Leica didn’t react immediately and left the customers to find all the details of this design flaw. But as reports became numerous, they had to react and finally decided to offer two free IR block filters to be mounted onto the lens for each M8 purchase. This doesn’t sound like a very professional solution and more like a patch work. However, these filters are very effective and actually do give the images the look they should have; the near infrared is effectively blocked (see examples below). The filters do not have to come from Leica, other manufacturers also offer IR block filters (some in combination with UV block effect). One of them is B+W; they offer the 486 filter, which is an interference filter. This means, that the filter effect is slightly dependent on the angle of incidence and therefore it should not be used for picture angles above 60°, which is equal to a 35mm lens on a full frame sensor or a 24mm lns on the M8 sensor (crop factor 1.3). The filter curve of the 486 filter is shown below; as you can see, the transmission is above 80% between 400nm and 670nm. The near infrared spectrum above 700 is very effectively blocked, above 720nm there is less than 10% transmission.

M8 mit B+W 486 M8 with UV/IR Block-Filter from B+W, Filter486, filterkurves see below
The menue of the M8 lets you choose if the lens with or without IR block filter is used; the lens detection is carried out using the 6bit code on the lens
bw486 UV-IR block filter 486, spectral transmission, source Schneider Kreuznach

The pictures below show the effect of using a screw on infrared blocking filter. Even though black textiles look black to the human eye, they appear slightly red in the M8 pictures. The infrared spectrum also influences the white balance of the camera. The screw on IR block filter solves all these problems.

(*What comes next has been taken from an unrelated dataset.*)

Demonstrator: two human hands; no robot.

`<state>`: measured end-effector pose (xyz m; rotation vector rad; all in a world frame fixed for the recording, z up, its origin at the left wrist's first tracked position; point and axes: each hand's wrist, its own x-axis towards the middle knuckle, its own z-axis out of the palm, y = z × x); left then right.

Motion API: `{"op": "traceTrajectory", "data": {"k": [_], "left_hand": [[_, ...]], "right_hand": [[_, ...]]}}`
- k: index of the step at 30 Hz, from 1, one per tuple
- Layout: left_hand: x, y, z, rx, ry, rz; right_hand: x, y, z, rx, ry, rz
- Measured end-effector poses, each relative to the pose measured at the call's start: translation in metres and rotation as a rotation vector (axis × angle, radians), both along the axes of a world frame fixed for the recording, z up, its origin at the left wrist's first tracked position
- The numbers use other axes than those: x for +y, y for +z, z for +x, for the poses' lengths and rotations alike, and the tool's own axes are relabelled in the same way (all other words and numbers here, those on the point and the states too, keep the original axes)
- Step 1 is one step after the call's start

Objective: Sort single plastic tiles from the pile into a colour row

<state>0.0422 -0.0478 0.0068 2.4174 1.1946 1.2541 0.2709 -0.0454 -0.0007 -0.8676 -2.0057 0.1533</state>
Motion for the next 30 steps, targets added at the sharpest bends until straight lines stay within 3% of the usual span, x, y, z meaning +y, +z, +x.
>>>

tasche_ohne_filter_as_shot tasche_mit_filter_as_shot Both pictures with auto white balance:Left: without a filter, Right: with B+W 486 filter
tasche_ohne_filter_cloudy tasche_mit_filter_cloudyBoth pictures with manual white balance (cloudy), Left: without a filter, Right: with B+W 486 filter

As mentioned in the text above, the IR effect is not that easily visible in landscape photographs and one wouldn’t probably notice without a reference image. However, the effect is there and cannot be corrected easily in post processing.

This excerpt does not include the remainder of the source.